Brief:
"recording" is the word to look for; copy each line of the listing where it occurs.

Supplied material:
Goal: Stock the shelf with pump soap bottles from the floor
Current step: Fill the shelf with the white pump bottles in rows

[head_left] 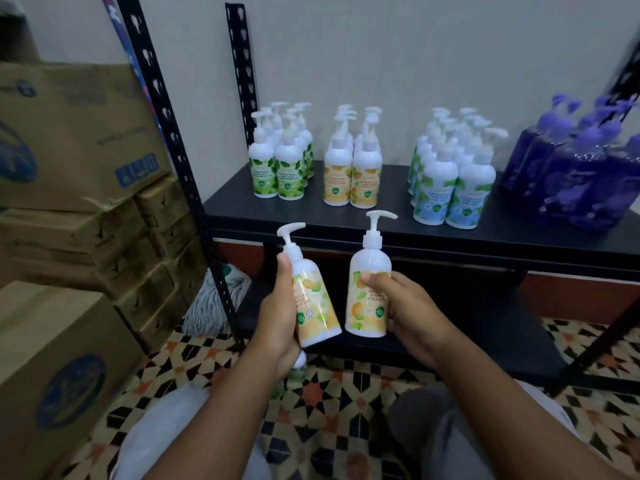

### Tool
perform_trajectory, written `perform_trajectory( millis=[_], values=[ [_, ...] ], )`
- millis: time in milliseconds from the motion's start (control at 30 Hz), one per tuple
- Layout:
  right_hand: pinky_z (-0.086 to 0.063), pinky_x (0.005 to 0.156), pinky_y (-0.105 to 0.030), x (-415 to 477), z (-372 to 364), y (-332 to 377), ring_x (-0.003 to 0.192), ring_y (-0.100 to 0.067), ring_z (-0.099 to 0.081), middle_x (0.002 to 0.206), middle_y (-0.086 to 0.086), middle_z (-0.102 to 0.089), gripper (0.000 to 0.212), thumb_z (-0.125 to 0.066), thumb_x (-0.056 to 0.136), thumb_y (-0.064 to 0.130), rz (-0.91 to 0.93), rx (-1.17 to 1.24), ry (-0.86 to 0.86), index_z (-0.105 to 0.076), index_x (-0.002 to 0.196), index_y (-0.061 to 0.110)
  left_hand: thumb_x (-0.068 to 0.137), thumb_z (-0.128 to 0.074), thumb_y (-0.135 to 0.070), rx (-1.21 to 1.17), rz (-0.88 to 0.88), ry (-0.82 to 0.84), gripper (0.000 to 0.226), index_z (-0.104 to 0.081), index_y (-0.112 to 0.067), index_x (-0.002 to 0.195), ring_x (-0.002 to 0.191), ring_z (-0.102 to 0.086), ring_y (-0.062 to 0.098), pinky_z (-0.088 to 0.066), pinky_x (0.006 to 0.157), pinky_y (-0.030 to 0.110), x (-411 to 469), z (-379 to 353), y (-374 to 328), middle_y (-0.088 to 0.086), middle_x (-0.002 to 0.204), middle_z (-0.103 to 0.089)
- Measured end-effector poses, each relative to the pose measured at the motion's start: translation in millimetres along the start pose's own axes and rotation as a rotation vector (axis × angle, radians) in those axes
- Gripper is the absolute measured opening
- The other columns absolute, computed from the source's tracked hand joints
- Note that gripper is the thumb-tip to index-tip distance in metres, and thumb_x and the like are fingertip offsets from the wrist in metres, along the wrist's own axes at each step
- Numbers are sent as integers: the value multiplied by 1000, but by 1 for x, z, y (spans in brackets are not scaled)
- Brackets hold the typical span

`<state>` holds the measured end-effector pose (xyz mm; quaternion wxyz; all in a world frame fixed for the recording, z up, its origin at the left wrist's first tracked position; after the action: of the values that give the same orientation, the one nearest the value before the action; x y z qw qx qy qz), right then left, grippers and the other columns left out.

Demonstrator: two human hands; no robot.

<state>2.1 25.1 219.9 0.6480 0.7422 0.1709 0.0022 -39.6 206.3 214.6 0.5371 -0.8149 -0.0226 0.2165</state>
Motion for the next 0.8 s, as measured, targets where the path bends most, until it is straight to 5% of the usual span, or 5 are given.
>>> perform_trajectory(
  millis=[167,267,467,633,800],
  values=[
    [-61,87,-50,3,3,2,101,-28,-74,113,-12,-75,48,-70,91,44,-15,124,-43,-63,125,11,68,-49,-81,-64,43,82,86,-67,-15,119,97,-75,40,-55,92,64,2,-10,0,18,104,-77],
    [-60,80,-44,3,9,2,103,-24,-73,115,-7,-74,42,-65,93,49,-49,187,-54,-64,125,20,72,-48,-80,-34,95,167,90,-65,-7,123,89,-75,35,-61,79,51,-1,-15,0,17,100,-74],
    [-57,79,-43,1,10,0,94,-28,-68,107,-14,-68,32,-66,90,19,-22,186,-45,-62,120,8,96,-62,-4,159,63,269,42,-46,-6,135,63,-61,19,-43,36,19,-13,-17,4,26,118,-61],
    [-60,87,-43,-1,10,-3,98,-23,-74,112,-8,-74,65,-81,65,28,97,-53,-91,-58,125,18,69,-84,-27,184,-101,220,68,-58,-11,130,90,-76,22,-58,66,29,-7,-17,5,12,110,-75],
    [-61,82,-36,-6,7,0,96,-14,-74,114,-1,-72,60,-85,79,18,162,-87,-127,-54,130,24,72,-79,-37,142,-115,224,62,-61,-16,127,99,-75,30,-59,75,41,-11,-19,8,10,111,-76]
  ],
)
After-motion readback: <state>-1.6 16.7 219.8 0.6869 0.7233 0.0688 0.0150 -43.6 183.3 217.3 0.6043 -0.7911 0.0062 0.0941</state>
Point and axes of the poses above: each hand's wrist, its own x-axis towards the middle knuckle, its own z-axis out of the back of the hand, y = z × x, the point moved 3 cm from there along x, towards the middle knuckle
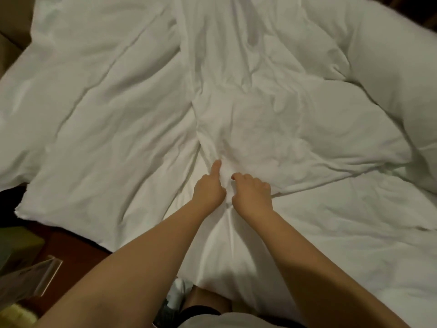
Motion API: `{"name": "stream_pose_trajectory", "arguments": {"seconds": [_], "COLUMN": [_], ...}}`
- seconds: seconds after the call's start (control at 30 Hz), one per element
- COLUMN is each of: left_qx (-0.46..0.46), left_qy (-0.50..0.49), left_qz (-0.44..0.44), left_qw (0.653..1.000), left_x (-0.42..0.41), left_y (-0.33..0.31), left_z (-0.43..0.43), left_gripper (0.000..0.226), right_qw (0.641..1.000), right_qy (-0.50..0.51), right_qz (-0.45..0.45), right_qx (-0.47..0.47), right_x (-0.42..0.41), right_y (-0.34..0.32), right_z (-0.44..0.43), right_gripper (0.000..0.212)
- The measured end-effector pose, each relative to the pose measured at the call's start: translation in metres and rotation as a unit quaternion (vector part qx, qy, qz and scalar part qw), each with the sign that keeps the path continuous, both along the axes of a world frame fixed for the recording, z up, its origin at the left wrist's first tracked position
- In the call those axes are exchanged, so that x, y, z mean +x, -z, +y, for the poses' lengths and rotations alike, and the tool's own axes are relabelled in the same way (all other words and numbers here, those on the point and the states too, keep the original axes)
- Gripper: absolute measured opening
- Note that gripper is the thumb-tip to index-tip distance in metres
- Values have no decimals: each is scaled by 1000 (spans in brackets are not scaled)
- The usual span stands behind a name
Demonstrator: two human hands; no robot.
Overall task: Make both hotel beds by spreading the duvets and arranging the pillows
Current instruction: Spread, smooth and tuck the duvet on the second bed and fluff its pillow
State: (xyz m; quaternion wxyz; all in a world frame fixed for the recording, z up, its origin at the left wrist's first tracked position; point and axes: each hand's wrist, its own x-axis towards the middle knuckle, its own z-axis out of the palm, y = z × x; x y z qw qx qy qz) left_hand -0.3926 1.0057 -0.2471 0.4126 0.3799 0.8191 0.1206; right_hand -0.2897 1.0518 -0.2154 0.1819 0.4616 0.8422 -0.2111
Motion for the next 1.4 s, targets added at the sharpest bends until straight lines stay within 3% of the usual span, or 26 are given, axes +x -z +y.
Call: {"name": "stream_pose_trajectory", "arguments": {"seconds": [0.13, 0.27, 0.4, 0.57, 0.77, 1.0, 1.1, 1.2, 1.3, 1.4], "left_qx": [26, 50, 70, 121, 177, 232, 245, 260, 274, 289], "left_qy": [-12, -50, -139, -248, -302, -316, -318, -314, -300, -310], "left_qz": [-47, -32, -15, -52, -29, -21, -15, 5, 2, 12], "left_qw": [999, 997, 988, 960, 936, 920, 916, 913, 914, 906], "left_x": [-1, 0, -2, 12, 35, 32, 25, 14, 9, 7], "left_y": [-19, -54, -91, -142, -187, -202, -205, -213, -223, -232], "left_z": [16, 26, 14, -1, -29, -21, -16, -10, -1, 2], "left_gripper": [28, 8, 22, 56, 65, 59, 56, 54, 53, 53], "right_qw": [1000, 999, 995, 978, 955, 965, 974, 980, 980, 986], "right_qy": [-13, -39, -66, -43, -33, -79, -84, -44, 35, 46], "right_qz": [0, -4, 70, 199, 285, 251, 198, 153, 143, 134], "right_qx": [2, 14, 28, -49, -70, -5, 73, 122, 131, 83], "right_x": [1, 4, -6, 1, 14, 12, 15, 19, 28, 26], "right_y": [0, -5, -29, -59, -89, -124, -122, -117, -121, -138], "right_z": [-1, -2, 1, 7, -14, 0, 6, 16, 30, 44], "right_gripper": [56, 73, 68, 55, 56, 49, 52, 56, 46, 30]}}
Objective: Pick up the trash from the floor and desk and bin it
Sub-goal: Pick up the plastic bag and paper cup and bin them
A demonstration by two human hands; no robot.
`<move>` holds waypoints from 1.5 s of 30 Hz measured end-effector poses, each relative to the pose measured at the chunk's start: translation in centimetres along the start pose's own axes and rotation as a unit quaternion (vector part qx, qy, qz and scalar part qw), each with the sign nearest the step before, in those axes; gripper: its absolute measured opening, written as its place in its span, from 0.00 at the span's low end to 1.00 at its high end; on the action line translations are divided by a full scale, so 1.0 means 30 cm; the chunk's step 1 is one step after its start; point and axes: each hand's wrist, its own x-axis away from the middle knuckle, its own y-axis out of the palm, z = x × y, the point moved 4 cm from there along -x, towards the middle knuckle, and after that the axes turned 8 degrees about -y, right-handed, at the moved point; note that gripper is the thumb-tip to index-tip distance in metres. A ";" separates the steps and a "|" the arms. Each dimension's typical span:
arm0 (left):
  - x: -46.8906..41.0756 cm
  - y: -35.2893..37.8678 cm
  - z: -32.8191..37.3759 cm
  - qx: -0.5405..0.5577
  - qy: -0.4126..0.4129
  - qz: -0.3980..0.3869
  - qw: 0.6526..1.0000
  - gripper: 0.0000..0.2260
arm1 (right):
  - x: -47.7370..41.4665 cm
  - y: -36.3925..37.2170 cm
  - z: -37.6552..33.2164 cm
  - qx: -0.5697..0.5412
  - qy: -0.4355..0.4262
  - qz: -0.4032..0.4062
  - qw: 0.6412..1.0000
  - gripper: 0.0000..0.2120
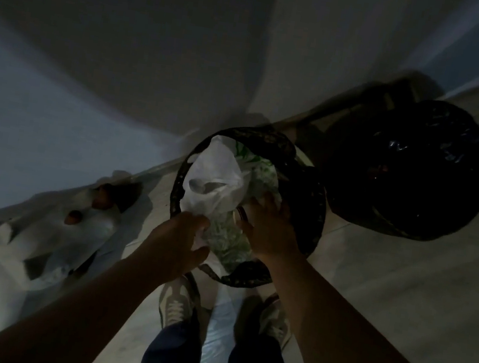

Answer for the task:
`<state>` holds the measured end-effector pose (xyz mm; quaternion wxyz; all in a world frame fixed for the recording, z up, its origin at the left wrist's first tracked position; after the action: of the values that give the same orientation, the one nearest the value before the action; x y z qw qx qy qz), right then left, grippers and the other columns left out.
- The measured end-effector pose, each relative to the pose measured at the call's start: translation in metres and rotation as a unit quaternion (vector part qx, qy, qz and scalar part qw), each with the sign that keeps the path continuous, both along the axes of a world frame fixed for the recording, z up, its origin at the left wrist's first tracked position
State: (xyz m; quaternion wxyz; all in a world frame fixed for the recording, z up, its origin at the left wrist's first tracked position; point and axes: each hand's wrist, its own x-axis towards the middle knuckle, its own z-axis out of the palm, y = z × x; x y z qw qx qy qz) left_hand -0.3926 1.0057 -0.2471 0.4126 0.3799 0.8191 0.1206; right_hand -0.2897 1.0518 -0.2154 0.1819 0.4616 0.8422 -0.2111

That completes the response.